Arnold’s directive is telling, for it mirrors a major change in strategic thinking. It reveals that the defeat of the enemy is to be achieved in areas besides the field of battle. The objective of air strategy is to defeat enemy forces both in and beneath the skies. Thus, air power is, as Douhet affirmed fifty years ago, “the offensive weapon par excellence.”2 It is pre-eminently an offensive weapon not only because it can attack land and naval forces almost at will but also because it can circumvent them and strike directly at the enemy’s capacity to wage war by destroying his industrial, logistical, and administrative centers. If demanded, the cutting edge of air power could even be laid against the very threads which hold a culture together as a viable society. Herein lies its most awesome power and its greatest use as a deterrent force.

During the First World War, Churchill said of Admiral Jellicoe that he was the only man who could lose the war in a single day—or, as Jutland was actually fought, in a single night. The same can be said today of air commanders of major powers, except the stakes are now not merely losing a war but losing a civilization. It was Charles Lindbergh who, even before the atomic age, said:

Aviation has, I believe, created the most fundamental change ever made in war. It has abolished what we call the sense of warfare. It has turned defense into attack. We can no longer protect our families with an army. Our libraries, our museums—every institution which we value most, is laid bare to bombardment.3

The gravity of this statement, made more grave by the passage of the last 35 years, is enough to fill us as airmen not only with a deep sense of vigilance for our country but with an abiding sense of responsibility to civilization as well.

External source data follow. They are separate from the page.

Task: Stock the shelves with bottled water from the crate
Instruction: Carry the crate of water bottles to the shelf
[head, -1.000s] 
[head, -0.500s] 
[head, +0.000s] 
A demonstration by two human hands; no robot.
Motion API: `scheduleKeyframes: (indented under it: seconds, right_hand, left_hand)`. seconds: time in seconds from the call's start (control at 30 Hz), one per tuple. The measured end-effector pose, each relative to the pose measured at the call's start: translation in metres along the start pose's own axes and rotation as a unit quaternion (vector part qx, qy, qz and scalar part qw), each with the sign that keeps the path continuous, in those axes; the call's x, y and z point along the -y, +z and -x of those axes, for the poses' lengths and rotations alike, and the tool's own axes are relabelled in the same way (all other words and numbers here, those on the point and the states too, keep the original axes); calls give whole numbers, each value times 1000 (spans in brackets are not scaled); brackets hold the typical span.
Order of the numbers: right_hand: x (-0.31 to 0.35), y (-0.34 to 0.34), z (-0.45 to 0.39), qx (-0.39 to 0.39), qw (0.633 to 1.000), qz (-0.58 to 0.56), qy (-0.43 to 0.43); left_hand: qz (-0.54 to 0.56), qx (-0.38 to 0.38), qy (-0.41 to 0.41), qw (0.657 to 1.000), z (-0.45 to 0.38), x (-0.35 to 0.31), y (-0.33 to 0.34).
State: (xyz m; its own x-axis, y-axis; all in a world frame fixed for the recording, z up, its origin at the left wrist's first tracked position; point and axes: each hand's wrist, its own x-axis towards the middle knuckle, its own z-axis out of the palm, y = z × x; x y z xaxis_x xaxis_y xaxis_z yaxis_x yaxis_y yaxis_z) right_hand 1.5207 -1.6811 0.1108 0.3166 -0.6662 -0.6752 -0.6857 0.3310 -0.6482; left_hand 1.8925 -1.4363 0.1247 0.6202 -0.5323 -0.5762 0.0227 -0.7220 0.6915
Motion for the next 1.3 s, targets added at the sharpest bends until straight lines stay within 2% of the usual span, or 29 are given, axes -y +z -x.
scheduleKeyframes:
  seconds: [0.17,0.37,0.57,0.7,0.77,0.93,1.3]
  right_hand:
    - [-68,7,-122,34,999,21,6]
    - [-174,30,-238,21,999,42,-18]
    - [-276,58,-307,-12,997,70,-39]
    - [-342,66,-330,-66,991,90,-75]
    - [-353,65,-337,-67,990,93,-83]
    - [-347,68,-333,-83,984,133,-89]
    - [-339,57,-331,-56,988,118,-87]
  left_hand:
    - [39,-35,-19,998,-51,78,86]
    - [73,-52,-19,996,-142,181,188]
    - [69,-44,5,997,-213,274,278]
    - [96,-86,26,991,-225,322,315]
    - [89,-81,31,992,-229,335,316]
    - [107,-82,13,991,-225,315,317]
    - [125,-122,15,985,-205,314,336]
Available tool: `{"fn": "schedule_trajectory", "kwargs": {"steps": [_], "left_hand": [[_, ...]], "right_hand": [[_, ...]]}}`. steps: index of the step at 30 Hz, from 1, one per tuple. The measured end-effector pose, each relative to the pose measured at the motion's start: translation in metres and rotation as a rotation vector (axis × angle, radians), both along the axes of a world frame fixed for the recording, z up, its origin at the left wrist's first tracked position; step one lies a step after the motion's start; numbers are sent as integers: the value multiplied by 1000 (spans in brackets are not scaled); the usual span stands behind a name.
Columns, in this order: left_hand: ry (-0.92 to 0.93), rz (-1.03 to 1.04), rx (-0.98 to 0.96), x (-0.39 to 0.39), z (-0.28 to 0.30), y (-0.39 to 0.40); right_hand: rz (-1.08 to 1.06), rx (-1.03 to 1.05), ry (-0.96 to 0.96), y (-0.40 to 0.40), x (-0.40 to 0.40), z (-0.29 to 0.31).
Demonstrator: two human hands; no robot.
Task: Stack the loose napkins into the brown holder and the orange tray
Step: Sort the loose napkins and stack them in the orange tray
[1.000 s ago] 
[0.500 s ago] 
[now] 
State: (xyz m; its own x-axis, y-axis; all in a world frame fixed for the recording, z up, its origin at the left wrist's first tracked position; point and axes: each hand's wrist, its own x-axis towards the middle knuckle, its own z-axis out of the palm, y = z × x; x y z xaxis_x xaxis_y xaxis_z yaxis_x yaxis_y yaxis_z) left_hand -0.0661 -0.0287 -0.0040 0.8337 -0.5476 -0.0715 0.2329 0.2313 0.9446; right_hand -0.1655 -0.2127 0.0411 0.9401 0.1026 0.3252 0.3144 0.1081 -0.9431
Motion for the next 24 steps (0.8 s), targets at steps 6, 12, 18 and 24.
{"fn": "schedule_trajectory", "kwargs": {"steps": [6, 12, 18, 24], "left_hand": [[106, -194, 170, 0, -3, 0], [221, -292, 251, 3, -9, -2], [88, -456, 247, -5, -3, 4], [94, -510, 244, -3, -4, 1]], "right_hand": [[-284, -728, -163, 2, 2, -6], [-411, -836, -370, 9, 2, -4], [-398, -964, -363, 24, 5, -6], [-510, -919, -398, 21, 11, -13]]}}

The modern naval arm also possesses this profoundly strategic capacity, although perhaps on a somewhat reduced scale. Interestingly, however, the navy derives almost all its potency as a strategic offensive force from air power, that is, from carrier-based aircraft and submarine-based missiles. Without its air and missile arms, the power of today’s navy, like that of past navies, would be limited largely to the coastline.

tactics

For land and naval warfare, what is written large is also written small; and tactics, like strategy, has evolved at a snail’s pace. In 216 B.C., Hannibal fought a battle of annihilation at Cannae and won a victory over the Romans through use of the double envelopment. The Russians haplessly failed to learn the meaning of this lesson, for 2100 years later at Tannenberg they suffered a catastrophic defeat by falling prey to an almost identical maneuver. In our own century, the parallels between the tactics of near trench warfare in Korea and those in Europe during the Great War are striking. One writer even observes that the only two significant tactical innovations in Korea were “the combat helicopter and the revival of infantry body armour.”4 Of those two, only the helicopter can be regarded as true innovation, for use of armor can be traced back at least forty-five centuries.

Naval tactics also have been slow to change. The hit-and-run tactics employed against the Spanish Armada were not too different from those used against Mark Anthony at Actium, although in the 1600 years between those engagements the sail had replaced the oar and the sword had largely given way to the cannon. More recently, the battle for Leyte Gulf in the Second World War saw the U.S. fleet execute successfully the “crossing the T,” a tactic owing much to the genius of Lord Nelson and the early nineteenth century.

Tactics in the air, however, have experienced revolutionary development. The first significant application of air power was the balloon, which was used for reconnaissance in the ancient quest for the high ground. Incidentally, the evolution of air power in America has been quite as fortuitous as many events in our history. Had it not been for the personal interest and foresight of two Presidents, the air role might have been established much later; and having been established, it might have enjoyed a considerably less meteoric development. President Lincoln impressed upon an unbelieving Union Army the tactical value of military balloons, and Teddy Roosevelt’s robust fascination with the Wright brothers’ experiments gave the necessary impetus to military aviation in this country several years after Kitty Hawk. Thus, the wisdom in Billy Mitchell’s opinion that “changes in military systems come about only through the pressure of public opinion or disaster in war”5 might be modified to account for the value of influential supporters at the highest levels of government.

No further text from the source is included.